◆ TASK PROMPT: Across the entries below, how many lines have the word "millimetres" in them? Respond with only the number.

Top of INFORMATION

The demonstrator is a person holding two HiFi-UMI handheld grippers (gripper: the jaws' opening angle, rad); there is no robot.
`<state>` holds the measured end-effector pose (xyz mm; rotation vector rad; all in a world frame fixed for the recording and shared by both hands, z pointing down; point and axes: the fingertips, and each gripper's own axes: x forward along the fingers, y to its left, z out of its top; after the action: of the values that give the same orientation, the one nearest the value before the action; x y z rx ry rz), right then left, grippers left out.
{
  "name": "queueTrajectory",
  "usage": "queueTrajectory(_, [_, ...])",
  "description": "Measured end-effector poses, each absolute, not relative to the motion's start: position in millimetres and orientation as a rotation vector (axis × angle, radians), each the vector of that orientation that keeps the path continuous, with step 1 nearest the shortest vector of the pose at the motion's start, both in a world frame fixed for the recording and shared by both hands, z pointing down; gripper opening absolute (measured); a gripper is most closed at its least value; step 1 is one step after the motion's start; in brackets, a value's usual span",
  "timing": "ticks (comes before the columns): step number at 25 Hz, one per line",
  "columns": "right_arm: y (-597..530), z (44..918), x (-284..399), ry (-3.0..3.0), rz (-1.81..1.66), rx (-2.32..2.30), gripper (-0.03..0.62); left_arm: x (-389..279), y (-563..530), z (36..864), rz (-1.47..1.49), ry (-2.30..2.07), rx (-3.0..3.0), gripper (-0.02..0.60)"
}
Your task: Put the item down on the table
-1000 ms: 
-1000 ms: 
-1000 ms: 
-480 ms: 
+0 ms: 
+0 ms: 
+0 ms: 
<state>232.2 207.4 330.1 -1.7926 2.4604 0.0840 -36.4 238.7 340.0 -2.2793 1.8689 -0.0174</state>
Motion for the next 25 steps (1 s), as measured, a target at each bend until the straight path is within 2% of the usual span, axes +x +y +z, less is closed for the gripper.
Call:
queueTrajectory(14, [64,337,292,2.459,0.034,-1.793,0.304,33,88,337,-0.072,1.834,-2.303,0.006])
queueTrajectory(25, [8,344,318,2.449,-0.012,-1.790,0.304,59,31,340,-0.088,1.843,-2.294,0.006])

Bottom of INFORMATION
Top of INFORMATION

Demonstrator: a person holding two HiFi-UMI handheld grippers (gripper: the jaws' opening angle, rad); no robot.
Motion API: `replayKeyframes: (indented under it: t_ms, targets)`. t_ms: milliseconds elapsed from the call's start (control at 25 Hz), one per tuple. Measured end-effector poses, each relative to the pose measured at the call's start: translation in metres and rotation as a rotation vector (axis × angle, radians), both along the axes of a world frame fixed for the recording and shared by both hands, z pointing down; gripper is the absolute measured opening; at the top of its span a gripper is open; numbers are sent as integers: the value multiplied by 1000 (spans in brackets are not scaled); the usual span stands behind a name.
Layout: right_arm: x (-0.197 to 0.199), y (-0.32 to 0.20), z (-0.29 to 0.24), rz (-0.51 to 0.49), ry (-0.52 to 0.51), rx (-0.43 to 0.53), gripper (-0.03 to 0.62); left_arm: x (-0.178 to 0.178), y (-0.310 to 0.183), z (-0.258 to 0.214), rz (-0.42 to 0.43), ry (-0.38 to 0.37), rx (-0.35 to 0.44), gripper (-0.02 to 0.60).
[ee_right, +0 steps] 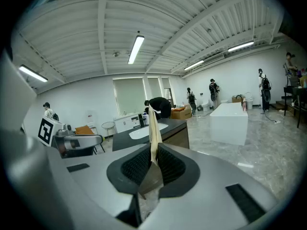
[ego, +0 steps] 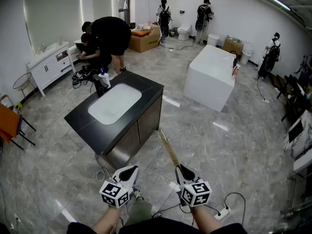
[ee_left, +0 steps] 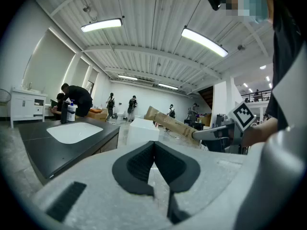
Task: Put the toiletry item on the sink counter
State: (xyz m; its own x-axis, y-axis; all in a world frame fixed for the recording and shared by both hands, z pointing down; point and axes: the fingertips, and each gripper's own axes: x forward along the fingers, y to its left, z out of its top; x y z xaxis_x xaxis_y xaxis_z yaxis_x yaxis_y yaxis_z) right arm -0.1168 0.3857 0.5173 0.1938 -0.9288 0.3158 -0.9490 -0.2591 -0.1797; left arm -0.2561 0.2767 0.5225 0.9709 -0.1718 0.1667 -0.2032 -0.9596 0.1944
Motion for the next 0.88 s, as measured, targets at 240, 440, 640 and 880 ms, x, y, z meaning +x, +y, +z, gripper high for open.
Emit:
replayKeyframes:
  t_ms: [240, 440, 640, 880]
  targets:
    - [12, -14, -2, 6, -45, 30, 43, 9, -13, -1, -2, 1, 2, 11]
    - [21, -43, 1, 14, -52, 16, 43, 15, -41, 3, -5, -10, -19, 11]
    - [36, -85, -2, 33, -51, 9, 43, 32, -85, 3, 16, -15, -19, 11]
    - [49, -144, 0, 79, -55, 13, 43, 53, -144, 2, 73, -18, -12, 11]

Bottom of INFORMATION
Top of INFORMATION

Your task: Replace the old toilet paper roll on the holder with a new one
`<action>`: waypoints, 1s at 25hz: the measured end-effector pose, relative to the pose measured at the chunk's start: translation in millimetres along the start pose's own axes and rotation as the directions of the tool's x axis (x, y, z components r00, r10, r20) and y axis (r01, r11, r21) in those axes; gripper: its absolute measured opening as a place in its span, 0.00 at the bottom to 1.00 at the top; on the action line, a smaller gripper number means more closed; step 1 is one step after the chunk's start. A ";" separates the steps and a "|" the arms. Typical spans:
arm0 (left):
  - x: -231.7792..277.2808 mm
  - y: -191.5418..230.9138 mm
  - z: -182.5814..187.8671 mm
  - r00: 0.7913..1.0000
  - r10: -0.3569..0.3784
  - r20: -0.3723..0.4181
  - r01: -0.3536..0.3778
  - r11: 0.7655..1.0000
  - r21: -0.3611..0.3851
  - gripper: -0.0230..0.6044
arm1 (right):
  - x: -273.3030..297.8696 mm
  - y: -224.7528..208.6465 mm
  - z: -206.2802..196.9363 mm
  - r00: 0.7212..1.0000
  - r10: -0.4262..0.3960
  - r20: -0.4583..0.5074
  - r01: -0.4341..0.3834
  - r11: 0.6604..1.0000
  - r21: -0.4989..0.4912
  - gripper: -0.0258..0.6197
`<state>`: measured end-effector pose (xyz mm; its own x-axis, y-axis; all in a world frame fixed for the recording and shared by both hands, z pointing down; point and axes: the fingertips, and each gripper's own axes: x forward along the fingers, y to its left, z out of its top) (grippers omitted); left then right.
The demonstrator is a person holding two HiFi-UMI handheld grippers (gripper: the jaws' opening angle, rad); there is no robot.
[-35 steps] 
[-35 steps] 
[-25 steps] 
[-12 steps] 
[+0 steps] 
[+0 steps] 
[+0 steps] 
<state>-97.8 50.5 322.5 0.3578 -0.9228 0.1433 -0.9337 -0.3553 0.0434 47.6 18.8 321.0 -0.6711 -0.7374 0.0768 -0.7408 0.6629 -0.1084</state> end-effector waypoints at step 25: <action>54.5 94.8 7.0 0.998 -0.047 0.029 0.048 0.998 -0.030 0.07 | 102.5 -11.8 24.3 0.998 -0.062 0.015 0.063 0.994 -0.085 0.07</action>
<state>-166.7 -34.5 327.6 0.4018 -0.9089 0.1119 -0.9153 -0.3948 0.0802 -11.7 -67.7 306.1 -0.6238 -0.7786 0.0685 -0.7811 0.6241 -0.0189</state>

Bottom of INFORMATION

◆ ANSWER TO THIS EXERCISE: 2